The ktkt_warn service, used to renew a user's Kerberos credentials and warn about credential expiry, is now disabled by default. The following error message is displayed:
kinit: no ktkt_warnd warning possible
Workaround: Choose one of the following workarounds to enable the service:
If the system already has Kerberos configured, use the svcadm command to enable the service.
# svcadm enable ktkt_warn
If Kerberos has not been configured, run the kclient utility to configure Kerberos, which will also enable the ktkt_warn service.
For more information about the kclient utility, see the kclient(8) man page.
If you have made manual modifications to the LDAP configuration files /etc/openldap/ldap.conf and /etc/openldap/slapd.conf, the security settings for the TLS cipher suite might be incorrect.

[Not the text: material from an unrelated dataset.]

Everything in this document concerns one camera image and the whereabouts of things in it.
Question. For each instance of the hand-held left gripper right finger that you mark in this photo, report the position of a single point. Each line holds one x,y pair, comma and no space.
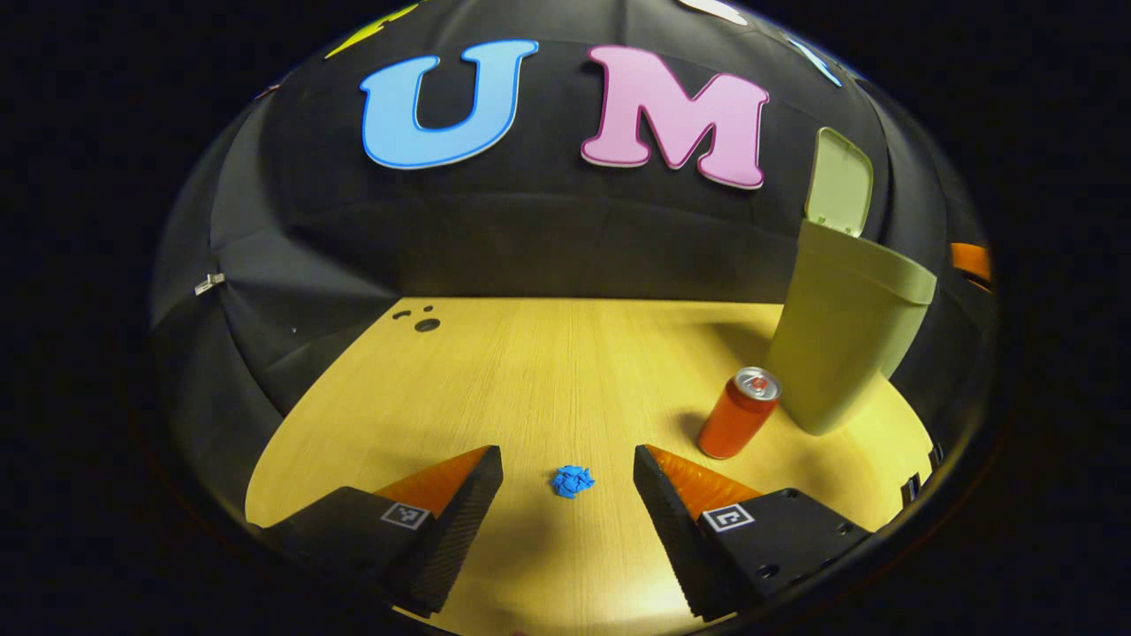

Workaround: If you maintain your own LDAP configuration files, make the following modifications to maintain a secure system:
In the /etc/openldap/ldap.conf file, set the TLS_PROTOCOL_MIN and TLS_CIPHER_SUITE values as follows:
TLS_PROTOCOL_MIN 3.2 TLS_CIPHER_SUITE TLSv1.2:!aNULL:!eNULL:DHE-RSA-AES128-SHA:DHE-DSS-AES128-SHA:DHE-RSA-AES256-SHA:DHE-DSS-AES256-SHA:DHE-RSA-DES-CBC3-SHA:DHE-DSS-DES-CBC3-SHA:AES128-SHA:AES256-SHA:DES-CBC3-SHA
In the /etc/openldap/slapd.conf, set the TLSProtocolMin and TLSCipherSuite values as follows:
TLSProtocolMin 770 TLSCipherSuite TLSv1.2:!aNULL:!eNULL:DHE-RSA-AES128-SHA:DHE-DSS-AES128-SHA:DHE-RSA-AES256-SHA:DHE-DSS-AES256-SHA:DHE-RSA-DES-CBC3-SHA:DHE-DSS-DES-CBC3-SHA:AES128-SHA:AES256-SHA:DES-CBC3-SHA
By default, ssh-dss keys are disabled. You must remove the existing ssh-dss keys from the authorized_keys files and configure the new ssh-rsa keys. Otherwise, you might not be able to connect to the server after the server has been upgraded to Oracle Solaris 11.4.
By default, the diffie-hellman-group1-sha1 key exchange method is disabled. Only peers that support this method should be upgraded to support a secure key exchange method.